The problem >>
A word-for-word copy of the entries, with the images left out, is what you should write.

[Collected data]
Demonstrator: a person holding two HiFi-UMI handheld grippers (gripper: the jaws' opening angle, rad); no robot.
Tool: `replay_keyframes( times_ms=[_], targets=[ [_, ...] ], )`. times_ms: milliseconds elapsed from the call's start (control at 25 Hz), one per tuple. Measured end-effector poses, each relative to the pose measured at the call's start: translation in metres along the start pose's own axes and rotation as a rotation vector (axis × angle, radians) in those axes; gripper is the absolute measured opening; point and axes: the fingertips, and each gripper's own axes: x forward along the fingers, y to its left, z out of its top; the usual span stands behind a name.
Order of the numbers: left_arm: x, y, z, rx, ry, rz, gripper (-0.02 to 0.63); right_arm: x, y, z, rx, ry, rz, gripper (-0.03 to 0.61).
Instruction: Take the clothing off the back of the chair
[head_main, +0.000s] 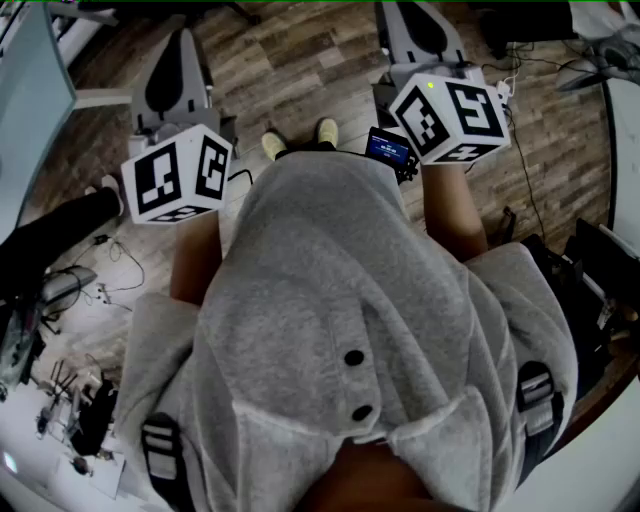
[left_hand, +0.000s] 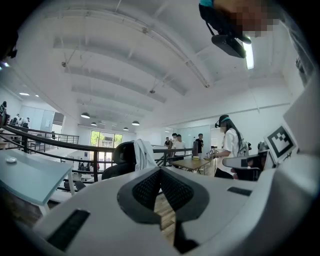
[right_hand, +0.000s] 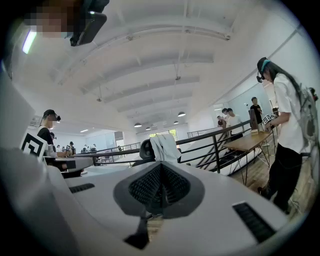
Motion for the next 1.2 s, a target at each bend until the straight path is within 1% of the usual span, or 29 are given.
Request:
replay_keyframes(
  times_ms=[280, 400, 680, 840, 1080, 1200],
  targets=[
    [0.008, -0.019, -0.002, 0.015, 0.009, 0.009, 0.011, -0.005, -0.019, 0.000, -0.001, 0.004, 0.003, 0.012],
    [0.014, -0.025, -0.001, 0.030, 0.010, 0.023, 0.011, -0.001, -0.024, 0.001, 0.001, -0.001, 0.031, 0.012],
    [0.028, -0.045, -0.006, 0.057, 0.029, 0.019, 0.011, 0.004, -0.030, -0.009, 0.003, 0.017, 0.085, 0.012],
    [0.033, -0.057, -0.005, 0.056, 0.034, 0.013, 0.011, 0.004, -0.036, -0.011, 0.016, 0.029, 0.104, 0.012],
    [0.028, -0.053, -0.004, 0.076, 0.033, 0.027, 0.011, 0.006, -0.033, -0.008, 0.020, 0.018, 0.119, 0.012],
    [0.035, -0.050, -0.006, 0.072, 0.033, 0.022, 0.011, 0.011, -0.036, -0.007, 0.017, 0.012, 0.112, 0.012]
  ],
)
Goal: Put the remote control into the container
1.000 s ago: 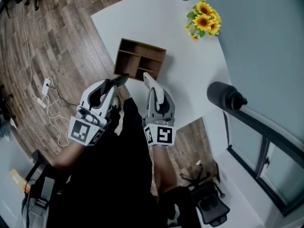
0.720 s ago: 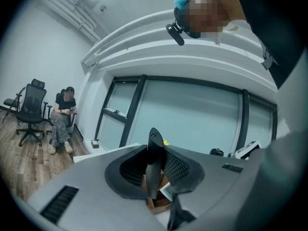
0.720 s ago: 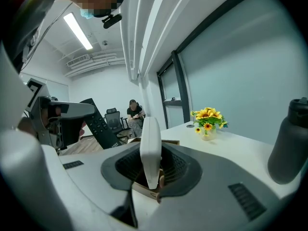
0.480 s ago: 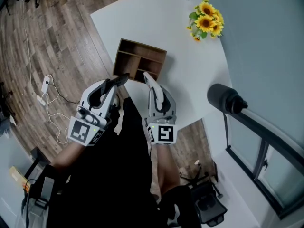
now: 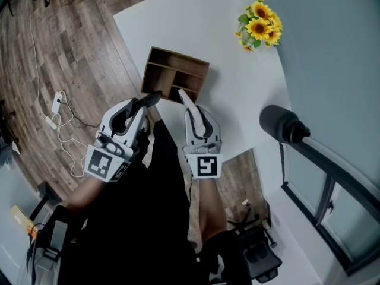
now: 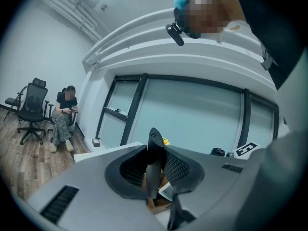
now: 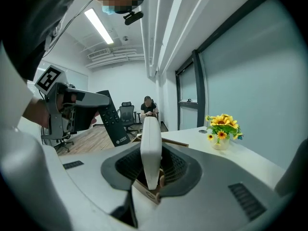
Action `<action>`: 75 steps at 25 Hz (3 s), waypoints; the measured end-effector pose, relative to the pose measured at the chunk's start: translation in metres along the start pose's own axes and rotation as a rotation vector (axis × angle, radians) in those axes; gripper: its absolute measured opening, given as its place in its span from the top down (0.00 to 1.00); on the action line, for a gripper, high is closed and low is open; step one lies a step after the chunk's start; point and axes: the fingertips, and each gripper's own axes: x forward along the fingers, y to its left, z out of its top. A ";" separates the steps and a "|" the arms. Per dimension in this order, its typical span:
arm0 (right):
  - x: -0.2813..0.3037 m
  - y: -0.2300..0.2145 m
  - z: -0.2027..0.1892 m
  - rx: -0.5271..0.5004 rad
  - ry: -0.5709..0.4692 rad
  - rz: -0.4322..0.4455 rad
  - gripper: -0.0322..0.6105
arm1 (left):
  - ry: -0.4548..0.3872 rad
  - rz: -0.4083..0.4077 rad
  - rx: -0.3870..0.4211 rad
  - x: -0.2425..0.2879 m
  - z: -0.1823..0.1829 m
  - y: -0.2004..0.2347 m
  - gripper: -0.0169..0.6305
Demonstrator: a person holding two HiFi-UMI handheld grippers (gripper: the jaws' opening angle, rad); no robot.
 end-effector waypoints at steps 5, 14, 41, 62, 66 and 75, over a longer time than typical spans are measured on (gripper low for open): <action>0.003 0.002 0.002 -0.054 -0.003 0.046 0.81 | -0.005 0.003 -0.008 0.002 0.002 0.000 0.84; 0.010 0.005 -0.009 -0.127 0.025 0.106 0.81 | 0.007 0.011 0.005 0.002 0.000 0.006 0.84; 0.035 0.005 -0.042 -0.145 0.078 0.172 0.80 | 0.014 0.034 -0.022 0.003 -0.003 0.020 0.84; 0.043 0.004 -0.058 -0.164 0.115 0.185 0.80 | 0.035 0.043 -0.024 0.007 -0.011 0.023 0.84; 0.042 0.005 -0.058 -0.175 0.123 0.176 0.80 | 0.035 0.040 -0.018 0.005 -0.011 0.022 0.84; 0.043 0.007 -0.062 -0.192 0.159 0.174 0.79 | 0.010 0.025 -0.021 0.003 -0.009 0.020 0.84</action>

Output of the exercise >>
Demonstrator: a person holding two HiFi-UMI handheld grippers (gripper: the jaws' opening angle, rad); no robot.
Tool: `replay_keyframes( times_ms=[_], targets=[ [_, ...] ], )`. times_ms: milliseconds elapsed from the call's start (control at 25 Hz), one per tuple. Measured end-effector poses, each relative to the pose measured at the call's start: translation in metres along the start pose's own axes and rotation as a rotation vector (axis × angle, radians) in those axes; gripper is the absolute measured opening; point and axes: the fingertips, and each gripper's own axes: x forward along the fingers, y to its left, z out of its top; the usual span stands behind a name.
Order of the numbers: left_arm: x, y, z, rx, ry, rz, gripper (-0.02 to 0.63); right_arm: x, y, z, rx, ry, rz, gripper (-0.03 to 0.61).
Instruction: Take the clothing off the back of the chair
[head_main, +0.000s] 
[left_hand, +0.000s] 
[right_hand, +0.000s] 
Motion for the next 1.2 s, a target at each bend until the straight path is within 1% of the usual span, or 29 are given.
Request:
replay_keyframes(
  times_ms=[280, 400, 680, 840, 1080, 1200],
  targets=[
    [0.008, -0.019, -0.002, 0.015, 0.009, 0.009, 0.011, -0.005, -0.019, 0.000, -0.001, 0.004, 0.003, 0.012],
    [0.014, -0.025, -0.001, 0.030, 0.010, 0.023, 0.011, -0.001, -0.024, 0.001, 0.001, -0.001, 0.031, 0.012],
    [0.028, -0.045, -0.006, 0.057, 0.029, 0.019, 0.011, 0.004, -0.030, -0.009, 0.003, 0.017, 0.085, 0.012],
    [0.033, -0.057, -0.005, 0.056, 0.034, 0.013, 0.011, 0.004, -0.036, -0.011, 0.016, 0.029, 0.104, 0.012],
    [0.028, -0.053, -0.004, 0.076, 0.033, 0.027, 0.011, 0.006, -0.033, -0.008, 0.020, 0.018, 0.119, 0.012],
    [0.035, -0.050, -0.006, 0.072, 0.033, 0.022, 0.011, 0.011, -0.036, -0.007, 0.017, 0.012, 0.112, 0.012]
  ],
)
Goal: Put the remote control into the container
1.000 s ago: 
0.720 s ago: 
0.720 s ago: 
0.480 s ago: 
now: 
now: 
now: 
Action `<action>`: 75 steps at 25 Hz (3 s), waypoints; the measured end-effector pose, relative to the pose measured at the chunk's start: translation in metres along the start pose's own axes and rotation as a rotation vector (axis × angle, radians) in those axes; gripper: its absolute measured opening, given as its place in its span from the top down (0.00 to 1.00); on the action line, for a gripper, high is closed and low is open; step one lies a step after the chunk's start; point and axes: the fingertips, and each gripper's own axes: x forward along the fingers, y to its left, z out of its top. A ";" separates the steps and a "|" the arms. Per dimension in this order, its typical span:
arm0 (right):
  - x: -0.2813..0.3037 m
  - y: -0.2300..0.2145 m
  - z: -0.2027..0.1892 m
  - rx: -0.5271..0.5004 rad
  - ry: -0.5709..0.4692 rad
  - rz: -0.4322..0.4455 rad
  - gripper: -0.0322..0.6105
arm1 (left):
  - ry: -0.4548..0.3872 rad
  - rz: -0.4083..0.4077 rad
  - rx: -0.3870..0.4211 rad
  - x: -0.2425..0.2879 m
  - z: -0.1823..0.1829 m
  - y: -0.2004..0.2347 m
  - gripper: -0.0169..0.6305
Demonstrator: a person holding two HiFi-UMI handheld grippers (gripper: the jaws' opening angle, rad); no robot.
 end-effector waypoints at steps 5, 14, 41, 62, 66 and 75, over a longer time than typical spans are measured on (gripper low for open): <action>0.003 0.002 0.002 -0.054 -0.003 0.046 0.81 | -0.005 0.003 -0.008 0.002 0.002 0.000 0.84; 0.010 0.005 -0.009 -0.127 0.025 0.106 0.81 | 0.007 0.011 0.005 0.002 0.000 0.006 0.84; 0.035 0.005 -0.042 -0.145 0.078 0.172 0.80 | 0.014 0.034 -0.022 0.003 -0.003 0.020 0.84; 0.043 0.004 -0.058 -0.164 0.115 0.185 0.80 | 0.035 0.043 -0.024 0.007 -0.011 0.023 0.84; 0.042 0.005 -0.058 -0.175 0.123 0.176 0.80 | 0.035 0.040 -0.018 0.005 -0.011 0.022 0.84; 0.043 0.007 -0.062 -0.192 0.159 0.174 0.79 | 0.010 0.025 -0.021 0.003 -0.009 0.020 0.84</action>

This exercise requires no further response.